■ **GOAL OF THE EXERCISE**:
Whenever a line in the material below contains "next", copy that line.

■ **THE DATA**:
^^^^^^^^^^^^^^^^
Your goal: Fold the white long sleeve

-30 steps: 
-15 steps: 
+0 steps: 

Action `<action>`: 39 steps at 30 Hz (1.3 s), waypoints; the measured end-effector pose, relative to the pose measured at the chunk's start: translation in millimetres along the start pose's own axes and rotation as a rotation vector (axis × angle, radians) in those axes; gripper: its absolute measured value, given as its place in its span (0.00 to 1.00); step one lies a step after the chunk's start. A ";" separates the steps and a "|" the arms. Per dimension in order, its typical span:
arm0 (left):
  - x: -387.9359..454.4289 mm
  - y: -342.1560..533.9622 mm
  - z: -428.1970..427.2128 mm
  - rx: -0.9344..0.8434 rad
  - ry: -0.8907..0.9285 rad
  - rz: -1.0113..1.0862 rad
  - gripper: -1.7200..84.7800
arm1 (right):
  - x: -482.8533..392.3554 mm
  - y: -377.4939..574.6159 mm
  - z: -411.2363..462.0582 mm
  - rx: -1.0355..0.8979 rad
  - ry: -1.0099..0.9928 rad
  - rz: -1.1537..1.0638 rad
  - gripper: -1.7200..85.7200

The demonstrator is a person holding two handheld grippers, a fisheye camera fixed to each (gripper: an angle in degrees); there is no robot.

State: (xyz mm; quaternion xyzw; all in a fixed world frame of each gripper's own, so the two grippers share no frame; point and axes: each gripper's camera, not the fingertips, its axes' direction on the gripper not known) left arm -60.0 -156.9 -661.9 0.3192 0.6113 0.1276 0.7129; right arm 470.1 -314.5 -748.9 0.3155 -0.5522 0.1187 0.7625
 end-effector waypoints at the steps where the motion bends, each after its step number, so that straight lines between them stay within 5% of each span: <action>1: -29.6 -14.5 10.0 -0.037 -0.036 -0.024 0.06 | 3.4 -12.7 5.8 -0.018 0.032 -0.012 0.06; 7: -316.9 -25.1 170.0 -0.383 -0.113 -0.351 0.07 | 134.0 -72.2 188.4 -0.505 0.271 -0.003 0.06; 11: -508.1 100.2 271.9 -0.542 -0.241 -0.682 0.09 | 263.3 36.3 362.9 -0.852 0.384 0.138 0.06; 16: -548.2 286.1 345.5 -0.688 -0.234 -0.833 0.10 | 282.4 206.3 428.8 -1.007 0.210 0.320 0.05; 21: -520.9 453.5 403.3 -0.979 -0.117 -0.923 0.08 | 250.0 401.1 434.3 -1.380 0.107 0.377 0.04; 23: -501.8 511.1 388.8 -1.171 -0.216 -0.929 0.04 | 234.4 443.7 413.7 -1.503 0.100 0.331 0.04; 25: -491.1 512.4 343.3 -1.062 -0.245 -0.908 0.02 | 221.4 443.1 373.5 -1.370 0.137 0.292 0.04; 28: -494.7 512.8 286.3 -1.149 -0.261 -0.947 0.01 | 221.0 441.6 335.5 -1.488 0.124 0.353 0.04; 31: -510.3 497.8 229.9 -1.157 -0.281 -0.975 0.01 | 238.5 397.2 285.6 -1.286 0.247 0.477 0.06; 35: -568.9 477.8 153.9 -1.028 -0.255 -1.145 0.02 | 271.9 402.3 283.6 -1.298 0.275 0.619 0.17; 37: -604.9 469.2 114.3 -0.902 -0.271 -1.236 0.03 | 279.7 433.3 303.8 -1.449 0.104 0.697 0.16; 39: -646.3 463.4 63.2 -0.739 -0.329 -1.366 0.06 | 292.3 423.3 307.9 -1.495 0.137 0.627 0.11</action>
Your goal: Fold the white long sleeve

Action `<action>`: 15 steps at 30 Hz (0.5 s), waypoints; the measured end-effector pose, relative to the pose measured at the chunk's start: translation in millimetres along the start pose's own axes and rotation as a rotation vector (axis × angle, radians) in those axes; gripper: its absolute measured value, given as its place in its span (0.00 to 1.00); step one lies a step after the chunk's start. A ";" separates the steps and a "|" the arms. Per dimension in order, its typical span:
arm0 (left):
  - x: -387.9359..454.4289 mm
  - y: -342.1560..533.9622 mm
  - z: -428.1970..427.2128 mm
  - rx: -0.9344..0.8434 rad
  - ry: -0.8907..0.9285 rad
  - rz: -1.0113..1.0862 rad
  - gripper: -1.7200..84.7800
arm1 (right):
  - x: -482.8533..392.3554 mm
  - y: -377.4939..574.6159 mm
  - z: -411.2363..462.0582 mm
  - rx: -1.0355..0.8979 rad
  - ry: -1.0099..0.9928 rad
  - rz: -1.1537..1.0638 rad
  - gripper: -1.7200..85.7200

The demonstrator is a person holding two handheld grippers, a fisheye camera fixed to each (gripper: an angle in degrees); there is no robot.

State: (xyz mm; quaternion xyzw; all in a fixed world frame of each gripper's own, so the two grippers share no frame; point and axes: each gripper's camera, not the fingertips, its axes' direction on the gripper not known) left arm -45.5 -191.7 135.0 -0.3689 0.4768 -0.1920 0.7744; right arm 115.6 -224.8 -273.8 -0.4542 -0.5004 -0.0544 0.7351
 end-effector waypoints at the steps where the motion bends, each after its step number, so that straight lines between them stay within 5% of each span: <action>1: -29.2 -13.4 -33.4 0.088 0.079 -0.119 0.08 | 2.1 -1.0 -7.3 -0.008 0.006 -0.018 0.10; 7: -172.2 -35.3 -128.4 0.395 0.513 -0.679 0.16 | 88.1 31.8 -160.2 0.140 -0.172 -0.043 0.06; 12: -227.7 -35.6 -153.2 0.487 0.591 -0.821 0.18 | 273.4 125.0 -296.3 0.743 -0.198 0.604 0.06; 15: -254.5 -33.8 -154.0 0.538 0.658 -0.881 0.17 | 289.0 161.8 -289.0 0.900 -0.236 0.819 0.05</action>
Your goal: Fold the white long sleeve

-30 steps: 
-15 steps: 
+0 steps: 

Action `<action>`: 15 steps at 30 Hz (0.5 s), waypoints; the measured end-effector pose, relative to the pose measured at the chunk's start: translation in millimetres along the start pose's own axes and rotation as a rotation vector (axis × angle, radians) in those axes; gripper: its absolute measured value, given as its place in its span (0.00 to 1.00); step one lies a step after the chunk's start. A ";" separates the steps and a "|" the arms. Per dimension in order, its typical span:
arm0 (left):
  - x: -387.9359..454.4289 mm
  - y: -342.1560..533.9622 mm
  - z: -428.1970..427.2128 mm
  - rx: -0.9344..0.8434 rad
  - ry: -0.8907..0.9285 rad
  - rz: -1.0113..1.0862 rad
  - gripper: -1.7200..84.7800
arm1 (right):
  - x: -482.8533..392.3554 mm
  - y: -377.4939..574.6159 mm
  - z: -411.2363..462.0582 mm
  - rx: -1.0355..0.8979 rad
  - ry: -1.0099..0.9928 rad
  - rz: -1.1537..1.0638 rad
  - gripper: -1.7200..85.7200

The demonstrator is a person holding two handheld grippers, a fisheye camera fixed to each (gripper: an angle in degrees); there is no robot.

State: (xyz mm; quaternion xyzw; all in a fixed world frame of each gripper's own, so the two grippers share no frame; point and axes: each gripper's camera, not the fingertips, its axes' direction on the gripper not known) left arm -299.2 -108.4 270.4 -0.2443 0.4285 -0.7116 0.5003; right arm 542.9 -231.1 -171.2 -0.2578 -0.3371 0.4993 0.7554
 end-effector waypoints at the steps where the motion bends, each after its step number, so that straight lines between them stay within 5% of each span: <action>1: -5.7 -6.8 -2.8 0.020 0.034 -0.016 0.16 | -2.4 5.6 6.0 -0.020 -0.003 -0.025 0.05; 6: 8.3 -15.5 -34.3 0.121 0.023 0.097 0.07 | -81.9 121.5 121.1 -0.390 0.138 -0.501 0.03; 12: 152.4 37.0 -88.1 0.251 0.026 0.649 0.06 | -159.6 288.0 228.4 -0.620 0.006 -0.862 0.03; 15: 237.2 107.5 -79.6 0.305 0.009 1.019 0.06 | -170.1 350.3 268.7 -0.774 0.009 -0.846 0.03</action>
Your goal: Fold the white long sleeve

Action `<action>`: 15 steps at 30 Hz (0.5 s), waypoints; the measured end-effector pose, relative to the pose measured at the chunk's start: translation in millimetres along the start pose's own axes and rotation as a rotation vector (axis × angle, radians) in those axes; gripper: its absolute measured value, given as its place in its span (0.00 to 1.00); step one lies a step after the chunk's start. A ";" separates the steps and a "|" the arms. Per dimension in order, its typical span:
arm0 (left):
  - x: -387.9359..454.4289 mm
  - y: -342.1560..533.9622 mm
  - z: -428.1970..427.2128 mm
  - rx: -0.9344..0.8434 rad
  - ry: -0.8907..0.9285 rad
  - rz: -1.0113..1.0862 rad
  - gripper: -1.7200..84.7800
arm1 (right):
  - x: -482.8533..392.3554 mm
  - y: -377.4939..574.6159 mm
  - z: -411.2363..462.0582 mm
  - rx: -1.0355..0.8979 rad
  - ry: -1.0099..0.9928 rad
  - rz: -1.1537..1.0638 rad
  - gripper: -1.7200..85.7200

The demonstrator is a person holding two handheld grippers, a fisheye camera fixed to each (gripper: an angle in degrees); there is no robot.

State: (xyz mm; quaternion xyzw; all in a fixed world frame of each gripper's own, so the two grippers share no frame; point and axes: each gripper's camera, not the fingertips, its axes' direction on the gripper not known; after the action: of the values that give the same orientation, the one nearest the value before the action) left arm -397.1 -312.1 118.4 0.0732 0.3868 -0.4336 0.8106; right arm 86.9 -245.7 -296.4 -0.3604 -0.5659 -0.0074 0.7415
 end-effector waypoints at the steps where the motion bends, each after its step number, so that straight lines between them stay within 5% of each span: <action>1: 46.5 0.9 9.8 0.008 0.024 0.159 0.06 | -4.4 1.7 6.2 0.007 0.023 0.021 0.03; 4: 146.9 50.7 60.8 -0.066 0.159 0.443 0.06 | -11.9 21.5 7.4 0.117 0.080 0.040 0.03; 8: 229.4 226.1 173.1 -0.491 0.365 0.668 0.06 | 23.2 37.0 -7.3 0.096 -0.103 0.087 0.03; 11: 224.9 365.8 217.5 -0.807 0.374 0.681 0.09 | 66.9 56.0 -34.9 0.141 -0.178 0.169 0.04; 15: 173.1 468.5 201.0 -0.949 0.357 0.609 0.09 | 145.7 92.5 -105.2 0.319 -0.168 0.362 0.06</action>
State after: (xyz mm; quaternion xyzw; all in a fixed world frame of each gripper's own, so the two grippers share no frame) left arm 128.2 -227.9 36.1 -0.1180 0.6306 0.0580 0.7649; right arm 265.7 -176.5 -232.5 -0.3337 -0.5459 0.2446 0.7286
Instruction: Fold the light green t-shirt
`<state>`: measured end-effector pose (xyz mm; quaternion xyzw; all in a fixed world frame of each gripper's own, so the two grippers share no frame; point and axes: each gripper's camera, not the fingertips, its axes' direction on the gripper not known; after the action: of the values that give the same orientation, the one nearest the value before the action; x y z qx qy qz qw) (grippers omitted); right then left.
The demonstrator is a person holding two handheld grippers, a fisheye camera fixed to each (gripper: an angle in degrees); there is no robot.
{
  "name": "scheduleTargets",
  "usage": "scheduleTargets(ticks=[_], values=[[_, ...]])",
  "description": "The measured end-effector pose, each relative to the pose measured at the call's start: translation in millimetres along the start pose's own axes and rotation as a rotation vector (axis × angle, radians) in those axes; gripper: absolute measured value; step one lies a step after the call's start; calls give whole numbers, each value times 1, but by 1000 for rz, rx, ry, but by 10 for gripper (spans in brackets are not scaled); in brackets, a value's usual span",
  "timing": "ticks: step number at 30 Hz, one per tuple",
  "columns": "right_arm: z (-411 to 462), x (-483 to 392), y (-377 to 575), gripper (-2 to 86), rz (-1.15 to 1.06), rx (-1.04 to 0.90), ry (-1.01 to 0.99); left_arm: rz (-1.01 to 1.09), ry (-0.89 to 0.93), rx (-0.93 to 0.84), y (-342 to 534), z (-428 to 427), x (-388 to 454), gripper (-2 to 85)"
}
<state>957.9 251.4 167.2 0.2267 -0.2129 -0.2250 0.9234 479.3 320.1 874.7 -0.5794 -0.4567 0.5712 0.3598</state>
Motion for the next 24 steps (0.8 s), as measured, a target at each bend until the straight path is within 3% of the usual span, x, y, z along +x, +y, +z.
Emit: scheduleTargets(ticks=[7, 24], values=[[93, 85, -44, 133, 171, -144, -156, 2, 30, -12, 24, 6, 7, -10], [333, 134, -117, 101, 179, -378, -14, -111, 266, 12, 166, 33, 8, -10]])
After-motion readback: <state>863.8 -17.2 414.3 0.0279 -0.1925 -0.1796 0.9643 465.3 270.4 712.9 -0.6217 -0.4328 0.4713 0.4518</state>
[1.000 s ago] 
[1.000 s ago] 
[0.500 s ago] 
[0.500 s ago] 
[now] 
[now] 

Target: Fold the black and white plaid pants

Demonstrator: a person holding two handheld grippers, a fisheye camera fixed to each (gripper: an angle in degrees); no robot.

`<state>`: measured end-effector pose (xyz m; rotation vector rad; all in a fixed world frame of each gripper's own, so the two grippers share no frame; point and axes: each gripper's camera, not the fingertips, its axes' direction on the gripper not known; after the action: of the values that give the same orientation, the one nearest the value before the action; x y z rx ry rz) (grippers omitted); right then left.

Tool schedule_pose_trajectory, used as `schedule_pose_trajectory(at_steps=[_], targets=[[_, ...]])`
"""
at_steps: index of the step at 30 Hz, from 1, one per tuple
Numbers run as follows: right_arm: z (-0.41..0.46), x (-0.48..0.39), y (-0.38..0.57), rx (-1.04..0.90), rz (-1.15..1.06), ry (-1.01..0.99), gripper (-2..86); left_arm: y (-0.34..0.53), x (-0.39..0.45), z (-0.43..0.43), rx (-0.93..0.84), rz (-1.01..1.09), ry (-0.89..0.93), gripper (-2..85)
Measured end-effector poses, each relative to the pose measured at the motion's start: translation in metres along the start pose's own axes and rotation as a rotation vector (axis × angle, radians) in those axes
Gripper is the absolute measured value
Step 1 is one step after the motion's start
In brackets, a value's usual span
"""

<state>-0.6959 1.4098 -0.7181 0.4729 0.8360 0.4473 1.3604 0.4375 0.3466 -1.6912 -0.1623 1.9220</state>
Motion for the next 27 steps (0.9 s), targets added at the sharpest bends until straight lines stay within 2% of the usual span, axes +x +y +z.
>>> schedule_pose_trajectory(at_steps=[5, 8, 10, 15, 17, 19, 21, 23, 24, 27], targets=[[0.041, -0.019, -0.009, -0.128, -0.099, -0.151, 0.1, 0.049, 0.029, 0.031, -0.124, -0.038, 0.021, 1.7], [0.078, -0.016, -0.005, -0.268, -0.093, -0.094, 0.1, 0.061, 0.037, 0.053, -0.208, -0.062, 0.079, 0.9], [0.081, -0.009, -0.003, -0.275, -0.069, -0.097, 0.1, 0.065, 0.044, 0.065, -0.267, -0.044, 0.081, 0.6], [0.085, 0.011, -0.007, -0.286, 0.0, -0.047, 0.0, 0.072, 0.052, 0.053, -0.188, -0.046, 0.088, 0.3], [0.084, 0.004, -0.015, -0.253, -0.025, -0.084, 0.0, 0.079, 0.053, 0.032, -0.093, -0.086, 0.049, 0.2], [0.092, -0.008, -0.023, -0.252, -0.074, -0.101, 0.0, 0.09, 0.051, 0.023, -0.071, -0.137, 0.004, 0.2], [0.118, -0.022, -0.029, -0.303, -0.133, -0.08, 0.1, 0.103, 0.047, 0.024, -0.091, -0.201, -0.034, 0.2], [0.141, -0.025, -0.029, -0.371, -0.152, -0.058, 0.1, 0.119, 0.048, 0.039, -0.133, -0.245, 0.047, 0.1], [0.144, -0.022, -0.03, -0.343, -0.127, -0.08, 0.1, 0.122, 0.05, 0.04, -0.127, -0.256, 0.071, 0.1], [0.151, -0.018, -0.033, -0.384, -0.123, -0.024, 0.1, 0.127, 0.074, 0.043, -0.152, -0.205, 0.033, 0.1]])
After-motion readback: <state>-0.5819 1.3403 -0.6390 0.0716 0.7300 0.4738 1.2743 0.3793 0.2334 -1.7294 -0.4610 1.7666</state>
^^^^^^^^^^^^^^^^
■ **THE COMPLETED TASK**:
Motion for the next 24 steps (0.8 s), as measured, a target at each bend until the straight path is within 3% of the usual span, x, y, z along +x, +y, +z.
Motion for the next 27 steps (0.9 s), targets added at the sharpest bends until straight lines stay within 2% of the usual span, axes +x +y +z.

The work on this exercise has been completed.